For log-transformed MA, the Time × Group interaction effect was not statistically significant (F(1, 33) = 4.13; p = 0.050; η²p = 0.11). However, a significant main effect of Time was found (F(1, 33) = 4.96; p = 0.033; η²p = 0.13), indicating an overall 4% improvement in MA from pre- to post-intervention (geometric mean ratio = 1.04; 95% CI: 1.00 –1.08). The main effect of Group was not significant (F(1, 33) = 0.00; p = 0.963; η²p = 0.00).
For log-transformed MT, a significant Time × Group interaction effect was found (F(1, 33) = 10.15; p = 0.003; η²p = 0.24). Bonferroni-adjusted post-hoc within-group comparisons, based on back-transformed log values, revealed no significant change in the EG (geometric mean ratio = 1.08; 95% CI: 0.99 to 1.19; p = 0.094), whereas the CG showed a significant 13% decrease (geometric mean ratio = 0.87; 95% CI: 0.79 to 0.97; p = 0.009). No significant main effects of Time (F(1, 33) = 0.61; p = 0.439; η²p = 0.02) or Group (F(1, 33) = 0.16; p = 0.693; η²p = 0.01) were observed.

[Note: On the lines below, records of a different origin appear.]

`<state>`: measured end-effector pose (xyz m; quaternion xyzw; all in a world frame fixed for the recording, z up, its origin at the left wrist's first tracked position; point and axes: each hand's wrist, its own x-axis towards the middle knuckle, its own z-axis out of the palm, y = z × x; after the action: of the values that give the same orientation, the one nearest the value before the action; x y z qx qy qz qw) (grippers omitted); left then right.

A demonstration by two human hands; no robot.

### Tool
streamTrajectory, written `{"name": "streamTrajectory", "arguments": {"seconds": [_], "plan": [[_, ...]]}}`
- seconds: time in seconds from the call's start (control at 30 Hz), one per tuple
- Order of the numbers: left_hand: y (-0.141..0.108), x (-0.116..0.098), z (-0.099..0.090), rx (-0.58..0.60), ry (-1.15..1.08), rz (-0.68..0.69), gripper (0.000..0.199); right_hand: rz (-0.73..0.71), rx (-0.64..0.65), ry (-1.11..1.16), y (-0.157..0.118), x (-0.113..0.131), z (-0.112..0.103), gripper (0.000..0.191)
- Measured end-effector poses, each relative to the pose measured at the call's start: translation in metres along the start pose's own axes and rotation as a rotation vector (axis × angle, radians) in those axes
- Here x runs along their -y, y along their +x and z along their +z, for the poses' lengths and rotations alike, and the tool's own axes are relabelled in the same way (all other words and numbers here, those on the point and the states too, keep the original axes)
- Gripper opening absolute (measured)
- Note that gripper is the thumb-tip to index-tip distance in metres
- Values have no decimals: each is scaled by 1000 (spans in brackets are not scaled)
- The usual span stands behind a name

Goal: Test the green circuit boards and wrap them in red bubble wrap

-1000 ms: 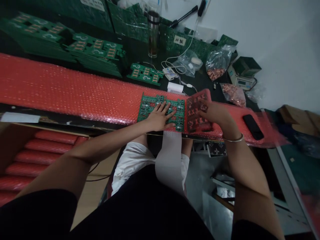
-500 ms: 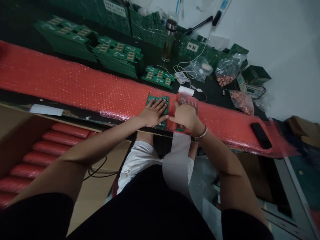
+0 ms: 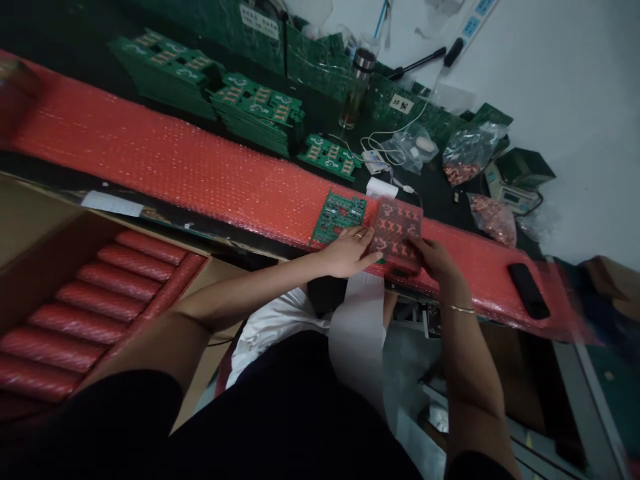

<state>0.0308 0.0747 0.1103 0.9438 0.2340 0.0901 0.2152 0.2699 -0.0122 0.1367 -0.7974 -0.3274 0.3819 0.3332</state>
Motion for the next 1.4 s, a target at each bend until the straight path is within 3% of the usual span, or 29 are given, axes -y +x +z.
{"name": "streamTrajectory", "arguments": {"seconds": [0.1,0.17,0.23,0.3,0.4,0.6,0.83,0.93,1.1,1.27,1.33,1.4], "plan": [[21,-16,6,108,0,81,76,-23,3,-20,3,-1,-32,38],[31,-20,10,127,31,126,68,-69,-52,-93,4,-2,-55,48],[37,-13,12,111,73,85,67,-107,-136,-239,4,0,-74,73],[39,0,11,131,115,14,79,-160,-193,-422,2,2,-86,94],[39,19,5,215,158,0,93,-278,-176,-680,-3,12,-86,95],[43,30,-7,306,175,17,92,-317,-201,-1111,-25,49,-48,86],[42,31,-6,267,142,10,93,-181,-289,-1296,-51,86,12,69],[39,39,-1,241,88,16,116,-229,-330,-1328,-60,91,42,65],[30,67,0,145,30,27,145,-387,-248,-1264,-75,91,89,92],[9,86,-16,138,197,-203,143,-413,-179,-1188,-79,83,126,87],[-9,85,-22,56,182,-296,135,-480,-123,-1159,-73,77,125,87],[-31,80,-23,-107,125,-398,118,-568,-43,-1062,-60,67,109,85]]}}
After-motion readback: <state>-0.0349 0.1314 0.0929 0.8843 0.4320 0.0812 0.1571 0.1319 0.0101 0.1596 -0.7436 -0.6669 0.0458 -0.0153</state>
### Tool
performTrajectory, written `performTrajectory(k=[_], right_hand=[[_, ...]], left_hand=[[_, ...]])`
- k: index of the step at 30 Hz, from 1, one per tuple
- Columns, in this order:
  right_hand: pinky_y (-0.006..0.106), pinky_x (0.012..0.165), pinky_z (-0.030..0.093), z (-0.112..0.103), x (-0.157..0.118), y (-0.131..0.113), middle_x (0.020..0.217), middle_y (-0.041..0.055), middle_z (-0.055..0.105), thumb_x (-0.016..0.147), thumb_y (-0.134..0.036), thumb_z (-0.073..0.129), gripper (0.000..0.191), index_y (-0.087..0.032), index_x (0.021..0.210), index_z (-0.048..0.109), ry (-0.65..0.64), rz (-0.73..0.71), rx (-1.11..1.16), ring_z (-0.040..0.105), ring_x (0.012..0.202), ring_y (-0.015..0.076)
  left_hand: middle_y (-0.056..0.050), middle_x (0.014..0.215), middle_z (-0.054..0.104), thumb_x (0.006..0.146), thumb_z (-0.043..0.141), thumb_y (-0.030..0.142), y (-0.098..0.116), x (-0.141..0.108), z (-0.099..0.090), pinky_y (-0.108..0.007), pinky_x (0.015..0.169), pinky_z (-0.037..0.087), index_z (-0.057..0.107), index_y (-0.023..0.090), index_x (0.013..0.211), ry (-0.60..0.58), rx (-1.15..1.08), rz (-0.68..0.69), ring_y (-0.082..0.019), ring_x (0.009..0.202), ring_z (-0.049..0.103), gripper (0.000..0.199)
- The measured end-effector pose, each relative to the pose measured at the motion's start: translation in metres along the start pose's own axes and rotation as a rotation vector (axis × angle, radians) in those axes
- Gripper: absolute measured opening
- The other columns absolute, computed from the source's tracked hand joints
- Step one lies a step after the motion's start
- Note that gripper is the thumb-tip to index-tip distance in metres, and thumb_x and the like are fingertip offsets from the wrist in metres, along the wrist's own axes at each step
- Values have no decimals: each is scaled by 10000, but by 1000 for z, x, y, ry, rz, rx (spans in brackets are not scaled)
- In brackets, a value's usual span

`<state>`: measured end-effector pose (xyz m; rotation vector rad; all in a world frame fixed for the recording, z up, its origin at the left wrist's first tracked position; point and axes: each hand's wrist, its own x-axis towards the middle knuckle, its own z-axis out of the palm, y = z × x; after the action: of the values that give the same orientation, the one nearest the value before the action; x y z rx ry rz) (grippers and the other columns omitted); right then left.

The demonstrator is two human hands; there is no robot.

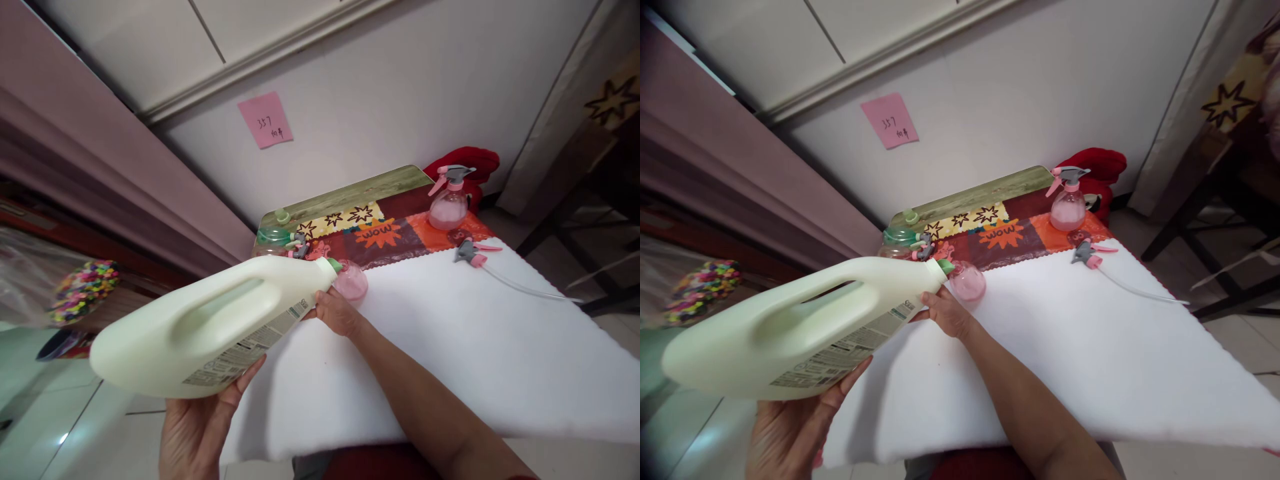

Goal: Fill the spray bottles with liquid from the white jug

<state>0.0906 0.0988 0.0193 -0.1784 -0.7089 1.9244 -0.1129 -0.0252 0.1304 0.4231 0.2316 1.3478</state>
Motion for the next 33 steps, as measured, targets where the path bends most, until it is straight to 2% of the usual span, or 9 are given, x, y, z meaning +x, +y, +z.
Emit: performTrajectory(k=[7,15,22,25,28,33], right_hand=[[483,793,656,0,0,1,1204,84,722,735,-546,812,628,-250,1235,572,4,-3,8,696,1100,289],[471,785,657,0,1,0,1209,78,721,729,-551,814,620,-258,1220,576,-3,0,5,695,1101,285],[461,775,655,1,0,-1,1227,84,721,716,-565,819,634,-257,1216,581,4,8,-6,694,1098,285],[463,774,655,0,0,-1,1247,89,712,712,-568,820,647,-255,1224,578,3,8,-4,689,1110,288],[460,778,656,0,0,-1,1265,89,702,720,-559,817,640,-257,1231,576,4,7,-1,682,1129,290],[460,778,657,0,0,-2,1272,91,703,695,-581,831,668,-258,1223,580,10,9,1,685,1118,293]], left_hand=[[-37,1635,376,1025,371,515,0,0,2,-652,1181,193,329,485,1550,-11,8,-15,-340,1518,258,527],[-39,1608,424,1025,383,496,-1,1,3,-639,1174,241,299,492,1558,11,27,3,-335,1491,328,540],[-40,1574,473,1017,417,491,-3,2,6,-665,1132,310,325,512,1540,57,47,28,-358,1447,401,532],[-52,1568,478,1020,409,488,-4,2,6,-711,1103,313,307,513,1547,80,41,45,-378,1432,416,537],[-52,1578,459,1021,405,487,-3,1,4,-729,1096,302,288,523,1548,83,36,48,-386,1433,410,541],[-59,1624,369,1017,432,473,0,-2,-1,-685,1132,270,230,511,1567,128,32,44,-360,1465,369,587]])
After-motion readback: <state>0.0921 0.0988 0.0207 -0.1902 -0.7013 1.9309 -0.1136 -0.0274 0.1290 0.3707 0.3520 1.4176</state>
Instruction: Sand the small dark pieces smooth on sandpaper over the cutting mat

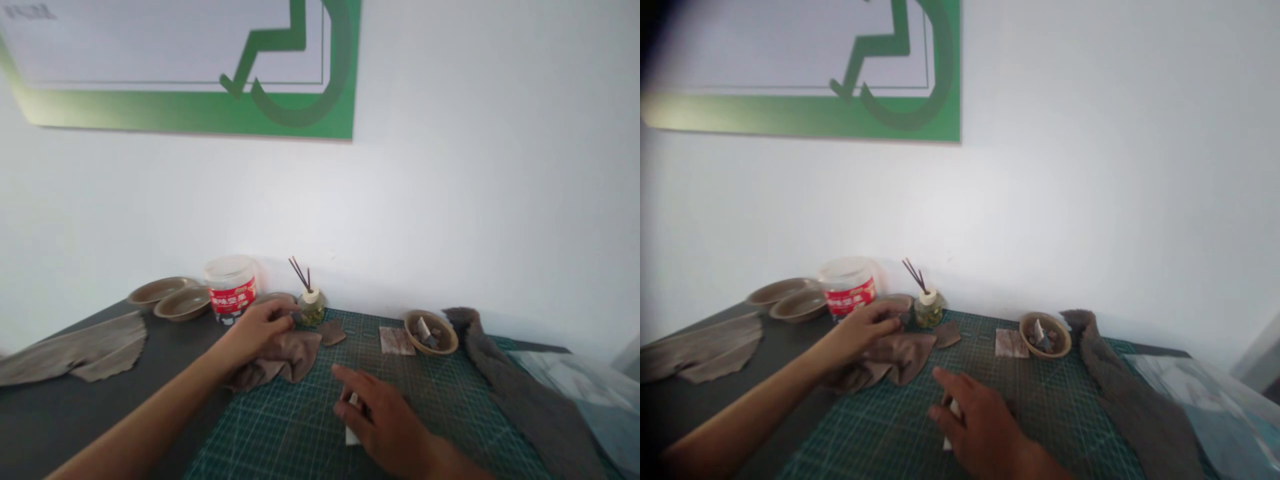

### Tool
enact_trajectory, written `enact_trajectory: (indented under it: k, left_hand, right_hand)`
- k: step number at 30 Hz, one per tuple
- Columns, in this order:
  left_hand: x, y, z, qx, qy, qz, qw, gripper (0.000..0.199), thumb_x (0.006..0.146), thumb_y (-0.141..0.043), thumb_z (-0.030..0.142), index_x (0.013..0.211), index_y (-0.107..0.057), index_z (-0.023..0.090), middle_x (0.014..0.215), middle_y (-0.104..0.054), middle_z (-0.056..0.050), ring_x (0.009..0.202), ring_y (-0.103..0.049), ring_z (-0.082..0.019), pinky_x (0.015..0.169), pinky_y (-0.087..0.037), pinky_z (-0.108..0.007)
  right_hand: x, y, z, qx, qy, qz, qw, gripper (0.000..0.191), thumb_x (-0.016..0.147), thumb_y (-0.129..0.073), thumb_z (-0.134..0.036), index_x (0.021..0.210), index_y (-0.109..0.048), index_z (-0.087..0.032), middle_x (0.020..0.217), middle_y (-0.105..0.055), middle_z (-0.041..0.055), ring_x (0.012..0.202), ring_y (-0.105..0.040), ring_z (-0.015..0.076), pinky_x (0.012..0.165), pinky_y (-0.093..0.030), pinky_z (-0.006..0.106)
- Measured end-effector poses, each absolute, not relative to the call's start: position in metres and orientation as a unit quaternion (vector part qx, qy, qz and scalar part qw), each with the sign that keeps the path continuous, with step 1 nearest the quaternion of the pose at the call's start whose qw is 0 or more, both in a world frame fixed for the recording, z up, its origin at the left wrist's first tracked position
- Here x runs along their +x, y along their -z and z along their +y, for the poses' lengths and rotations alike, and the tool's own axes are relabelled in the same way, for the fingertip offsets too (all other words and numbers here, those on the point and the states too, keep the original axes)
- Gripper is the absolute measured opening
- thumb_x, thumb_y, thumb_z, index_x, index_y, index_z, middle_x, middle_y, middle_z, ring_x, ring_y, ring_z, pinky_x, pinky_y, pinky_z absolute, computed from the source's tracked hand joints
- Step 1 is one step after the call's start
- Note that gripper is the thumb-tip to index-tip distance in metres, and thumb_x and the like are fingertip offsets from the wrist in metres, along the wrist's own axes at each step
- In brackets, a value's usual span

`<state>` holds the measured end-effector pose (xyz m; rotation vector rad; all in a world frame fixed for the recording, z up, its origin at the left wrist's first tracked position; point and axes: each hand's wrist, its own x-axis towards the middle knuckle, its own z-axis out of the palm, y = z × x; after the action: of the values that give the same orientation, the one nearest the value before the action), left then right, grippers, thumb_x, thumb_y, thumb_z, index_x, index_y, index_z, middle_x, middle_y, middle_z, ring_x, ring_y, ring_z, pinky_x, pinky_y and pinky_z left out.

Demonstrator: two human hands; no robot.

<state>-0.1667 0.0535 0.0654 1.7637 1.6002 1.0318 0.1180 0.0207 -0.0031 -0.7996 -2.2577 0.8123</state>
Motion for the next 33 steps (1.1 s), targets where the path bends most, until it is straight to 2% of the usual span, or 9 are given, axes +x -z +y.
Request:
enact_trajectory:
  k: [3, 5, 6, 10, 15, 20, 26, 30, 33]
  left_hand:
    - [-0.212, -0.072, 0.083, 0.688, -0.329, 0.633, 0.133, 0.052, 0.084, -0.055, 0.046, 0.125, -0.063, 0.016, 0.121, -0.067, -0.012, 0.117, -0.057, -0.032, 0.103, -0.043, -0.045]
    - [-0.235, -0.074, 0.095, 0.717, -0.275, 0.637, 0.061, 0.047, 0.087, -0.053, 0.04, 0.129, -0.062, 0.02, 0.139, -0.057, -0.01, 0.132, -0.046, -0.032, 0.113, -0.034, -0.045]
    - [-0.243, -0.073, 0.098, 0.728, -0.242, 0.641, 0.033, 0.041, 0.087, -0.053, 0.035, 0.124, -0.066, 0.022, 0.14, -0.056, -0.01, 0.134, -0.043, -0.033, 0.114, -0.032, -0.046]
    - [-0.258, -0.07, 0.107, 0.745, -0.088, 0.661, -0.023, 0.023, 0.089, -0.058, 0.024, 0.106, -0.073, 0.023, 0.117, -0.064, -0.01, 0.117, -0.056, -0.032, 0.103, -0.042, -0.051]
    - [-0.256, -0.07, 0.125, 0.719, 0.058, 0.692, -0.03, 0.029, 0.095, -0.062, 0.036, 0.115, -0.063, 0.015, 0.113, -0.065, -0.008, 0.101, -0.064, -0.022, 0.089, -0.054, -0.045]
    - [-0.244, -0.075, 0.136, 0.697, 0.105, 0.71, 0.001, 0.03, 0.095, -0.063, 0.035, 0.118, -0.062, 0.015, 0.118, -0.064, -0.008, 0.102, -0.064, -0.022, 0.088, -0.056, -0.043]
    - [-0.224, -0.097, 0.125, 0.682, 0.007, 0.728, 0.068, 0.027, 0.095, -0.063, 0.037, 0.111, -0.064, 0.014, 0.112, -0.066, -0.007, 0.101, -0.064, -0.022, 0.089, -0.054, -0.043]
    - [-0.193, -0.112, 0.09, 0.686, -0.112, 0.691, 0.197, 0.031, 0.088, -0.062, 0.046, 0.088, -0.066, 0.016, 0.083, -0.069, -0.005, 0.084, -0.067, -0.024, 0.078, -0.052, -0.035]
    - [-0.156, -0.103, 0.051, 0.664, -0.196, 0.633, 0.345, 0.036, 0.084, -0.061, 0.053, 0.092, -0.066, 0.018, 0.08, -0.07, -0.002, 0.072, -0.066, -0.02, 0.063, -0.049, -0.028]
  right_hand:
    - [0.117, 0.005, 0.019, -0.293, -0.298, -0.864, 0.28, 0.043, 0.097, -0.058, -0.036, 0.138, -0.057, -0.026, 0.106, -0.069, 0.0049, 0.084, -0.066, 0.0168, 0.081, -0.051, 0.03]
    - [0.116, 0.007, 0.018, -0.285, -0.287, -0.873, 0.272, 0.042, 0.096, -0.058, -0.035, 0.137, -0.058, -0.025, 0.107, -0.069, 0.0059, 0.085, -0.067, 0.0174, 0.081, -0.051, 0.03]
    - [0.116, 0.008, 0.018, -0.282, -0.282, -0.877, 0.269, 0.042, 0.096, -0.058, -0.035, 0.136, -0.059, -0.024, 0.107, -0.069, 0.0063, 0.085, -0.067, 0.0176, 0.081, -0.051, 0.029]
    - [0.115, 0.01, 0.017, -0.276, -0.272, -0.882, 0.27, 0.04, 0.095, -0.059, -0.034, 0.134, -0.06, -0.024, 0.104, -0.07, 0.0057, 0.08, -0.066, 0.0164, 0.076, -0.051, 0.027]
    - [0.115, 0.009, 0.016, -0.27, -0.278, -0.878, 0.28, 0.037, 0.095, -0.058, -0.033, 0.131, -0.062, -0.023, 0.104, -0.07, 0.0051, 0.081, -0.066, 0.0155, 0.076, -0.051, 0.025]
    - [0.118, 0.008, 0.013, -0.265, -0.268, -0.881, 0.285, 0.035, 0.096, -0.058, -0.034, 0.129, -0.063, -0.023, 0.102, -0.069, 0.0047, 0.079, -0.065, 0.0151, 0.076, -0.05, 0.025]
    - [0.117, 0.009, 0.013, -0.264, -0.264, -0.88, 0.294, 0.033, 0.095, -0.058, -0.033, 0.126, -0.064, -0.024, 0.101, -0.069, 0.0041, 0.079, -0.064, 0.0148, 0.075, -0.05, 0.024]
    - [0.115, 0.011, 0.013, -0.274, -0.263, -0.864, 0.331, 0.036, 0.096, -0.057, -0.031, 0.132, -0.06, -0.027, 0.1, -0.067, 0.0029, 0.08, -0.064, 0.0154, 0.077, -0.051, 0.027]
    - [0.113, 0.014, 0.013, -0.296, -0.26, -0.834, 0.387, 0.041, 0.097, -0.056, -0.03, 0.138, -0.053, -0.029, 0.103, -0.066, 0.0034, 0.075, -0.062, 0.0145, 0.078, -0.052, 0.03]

For log-transformed MS, a significant Time × Group interaction effect was also found (F(1, 33) = 14.75; p = 0.001; η²p = 0.31). Bonferroni-adjusted post-hoc within-group comparisons, based on back-transformed log values, showed a significant 11% decrease in the EG (geometric mean ratio = 0.89; 95% CI: 0.83 to 0.96; p = 0.002), and a significant 8% increase was observed in the CG (geometric mean ratio = 1.08; 95% CI: 1.00 to 1.16; p = 0.042). No significant main effects of Time (F(1, 33) = 0.64; p = 0.430; η²p = 0.02) or Group (F(1, 33) = 0.16; p = 0.693; η²p = 0.01) were observed.
For log-transformed MAT, the Time × Group interaction effect was not statistically significant (F(1, 33) = 3.96; p = 0.055; η²p = 0.11). No significant main effects of Time (F(1, 33) = 3.15; p = 0.085; η²p = 0.09) or Group (F(1, 33) = 0.12; p = 0.729; η²p = 0.00) were found (Table 2; Fig. 5).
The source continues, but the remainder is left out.